The specific actions required included:
| Requirement | Lead Agency | Deadline | Status |
|---|---|---|---|
| Simplify visa processing for AI experts | State & DHS | 90 days (Jan 2024) | Implemented |
| Consider domestic visa renewal programs | State | 120 days (Feb 2024) | Partially implemented |
| Expand visa renewal to STEM students | State | 180 days (Apr 2024) | In progress |
| Modernize pathways for O-1A, EB-1, EB-2 | DHS | 180 days (Apr 2024) | In progress |
| Identify Schedule A occupations for AI | Labor | 45 days (Dec 2023) | Completed |
These immigration provisions represented one of the more bipartisan-friendly aspects of the EO, focused on maintaining US competitiveness rather than regulating industry. The State Department had implemented faster processing for AI-related visa categories by early 2024, and the domestic visa renewal pilot was expanded to include more categories throughout 2024.
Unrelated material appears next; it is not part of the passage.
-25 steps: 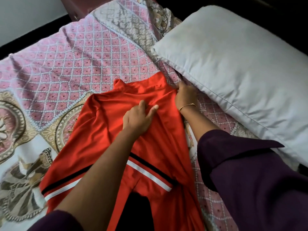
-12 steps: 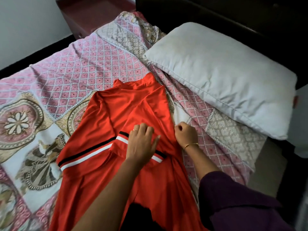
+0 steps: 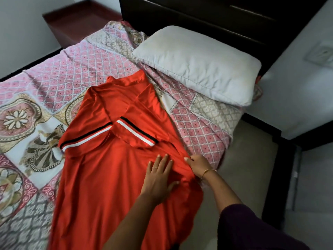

How Did Cloud Infrastructure Reporting Work in Practice? #
Section 4.2(c) and (d) required Commerce to propose regulations for Infrastructure-as-a-Service (IaaS) providers to report when foreign persons used US cloud infrastructure to train large AI models—essentially a "know your customer" regime for compute providers. This was an extension of authorities from Executive Order 13984 addressing malicious cyber activities.
The proposed regulations, due within 90 days and 180 days respectively, would have required:
- US IaaS providers to report foreign person transactions for AI model training runs
- Foreign resellers of US cloud products to verify customer identity and report concerning transactions
- Minimum documentation standards for identity verification
- Record-keeping requirements including payment sources, IP addresses, and access logs
As of January 2025, these regulations were still in development. The complexity of defining "large AI model" training runs that could enable malicious cyber activity, combined with industry concerns about implementation burden, had slowed the regulatory process.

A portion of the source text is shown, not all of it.